The farm at the centre of last year’s E coli outbreak is facing legal action after lawyers announced they are preparing to demand “substantial” damages for 28 victims.


More than 90 people who visited Godstone Farm in Surrey last September contracted E coli 0157 – a potentially fatal strain of the disease.

Many of the victims were children, some of who are still ill with kidney damage.

The legal action is being prepared ahead of the release of a Health Protection Agency report on the outbreak, due out on Tuesday (15 June).

Lawyer Jill Greenfield, who is acting on behalf of the group, alleges Godstone Farm was negligent in the way it handled the outbreak.

“This strain is very different from general E coli,” she told the BBC.

“It’s a potentially deadly bacterium that affects the young and the elderly. It’s up to farms to give people the proper information about it.”

She said some victims could be affected for many years, with children needing kidney checks when they are five and again as they reach adolescence.

Some may even need dialysis or a transplant, meaning their financial needs could be substantial.

“They have to have the money they need to help them live their lives,” she added.
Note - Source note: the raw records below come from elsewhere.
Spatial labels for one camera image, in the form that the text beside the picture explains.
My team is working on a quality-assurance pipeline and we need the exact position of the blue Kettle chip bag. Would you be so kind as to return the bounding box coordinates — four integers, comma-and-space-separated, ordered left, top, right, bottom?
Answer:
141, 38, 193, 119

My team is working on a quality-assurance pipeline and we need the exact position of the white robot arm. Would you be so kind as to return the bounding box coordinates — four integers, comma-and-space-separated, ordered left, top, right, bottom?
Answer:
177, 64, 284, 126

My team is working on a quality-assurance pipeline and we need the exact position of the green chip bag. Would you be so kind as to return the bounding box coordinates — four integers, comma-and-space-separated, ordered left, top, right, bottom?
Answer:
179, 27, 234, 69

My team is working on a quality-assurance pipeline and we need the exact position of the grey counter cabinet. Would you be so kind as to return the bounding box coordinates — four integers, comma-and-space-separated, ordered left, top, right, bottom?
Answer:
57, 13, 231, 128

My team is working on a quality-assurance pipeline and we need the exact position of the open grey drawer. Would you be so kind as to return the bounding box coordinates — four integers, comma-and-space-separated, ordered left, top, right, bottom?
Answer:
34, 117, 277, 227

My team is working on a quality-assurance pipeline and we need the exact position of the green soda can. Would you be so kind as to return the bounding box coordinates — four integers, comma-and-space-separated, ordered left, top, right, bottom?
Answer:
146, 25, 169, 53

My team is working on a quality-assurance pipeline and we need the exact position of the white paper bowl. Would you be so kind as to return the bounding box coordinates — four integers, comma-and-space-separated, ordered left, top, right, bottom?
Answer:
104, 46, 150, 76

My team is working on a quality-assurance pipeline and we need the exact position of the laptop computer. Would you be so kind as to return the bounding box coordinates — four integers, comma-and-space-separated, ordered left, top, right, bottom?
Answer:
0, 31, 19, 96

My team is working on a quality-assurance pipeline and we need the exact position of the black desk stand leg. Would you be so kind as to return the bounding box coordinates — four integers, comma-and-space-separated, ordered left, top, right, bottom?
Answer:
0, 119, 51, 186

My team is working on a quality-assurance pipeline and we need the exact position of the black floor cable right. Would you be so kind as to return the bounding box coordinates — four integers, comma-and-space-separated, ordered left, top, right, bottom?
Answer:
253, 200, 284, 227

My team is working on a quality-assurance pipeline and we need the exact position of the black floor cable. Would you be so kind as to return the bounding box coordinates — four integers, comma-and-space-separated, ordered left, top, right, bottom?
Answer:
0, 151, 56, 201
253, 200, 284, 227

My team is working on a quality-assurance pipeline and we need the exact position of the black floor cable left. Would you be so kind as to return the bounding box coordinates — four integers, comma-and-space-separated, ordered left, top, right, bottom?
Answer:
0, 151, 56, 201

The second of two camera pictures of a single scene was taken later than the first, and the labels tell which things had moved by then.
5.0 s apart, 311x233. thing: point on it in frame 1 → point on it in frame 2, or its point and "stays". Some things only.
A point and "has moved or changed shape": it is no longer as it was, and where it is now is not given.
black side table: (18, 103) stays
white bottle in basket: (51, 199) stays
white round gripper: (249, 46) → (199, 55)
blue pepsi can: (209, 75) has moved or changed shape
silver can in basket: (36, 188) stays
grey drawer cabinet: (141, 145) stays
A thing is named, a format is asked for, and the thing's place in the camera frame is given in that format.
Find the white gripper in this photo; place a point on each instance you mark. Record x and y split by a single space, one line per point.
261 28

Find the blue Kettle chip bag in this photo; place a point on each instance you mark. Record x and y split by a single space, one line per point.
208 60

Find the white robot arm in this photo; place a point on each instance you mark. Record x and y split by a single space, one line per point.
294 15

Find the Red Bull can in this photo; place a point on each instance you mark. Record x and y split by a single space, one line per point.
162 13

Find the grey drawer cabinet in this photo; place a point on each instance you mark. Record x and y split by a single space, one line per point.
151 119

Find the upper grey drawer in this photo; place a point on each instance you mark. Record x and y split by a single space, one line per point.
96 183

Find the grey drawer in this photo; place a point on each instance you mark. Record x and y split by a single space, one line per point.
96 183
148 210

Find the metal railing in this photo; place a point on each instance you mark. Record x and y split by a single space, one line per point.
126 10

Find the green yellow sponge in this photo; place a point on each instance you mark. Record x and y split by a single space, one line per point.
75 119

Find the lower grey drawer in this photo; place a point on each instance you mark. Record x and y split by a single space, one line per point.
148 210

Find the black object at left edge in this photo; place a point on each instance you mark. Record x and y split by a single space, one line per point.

Godstone Farm said it would not comment on the legal action until the HPA’s report was released.

The farm was forced to close last year after 98 people were taken ill and animal droppings tested positive for the bacteria.

Three other farms across the UK also closed amid E coli concerns.

Horton Park Children’s Farm, in Epsom, the sister farm to Godstone Farm, shut over hygiene concerns, while White Post Farm in Nottinghamshire closed after two cases of the E coli 0157 strain were confirmed and two potential cases emerged.

The World of Country Life farm, in Exmouth, Devon, voluntarily closed its deer run and animal petting areas on the advice of the HPA after three children who visited the farm contracted E coli.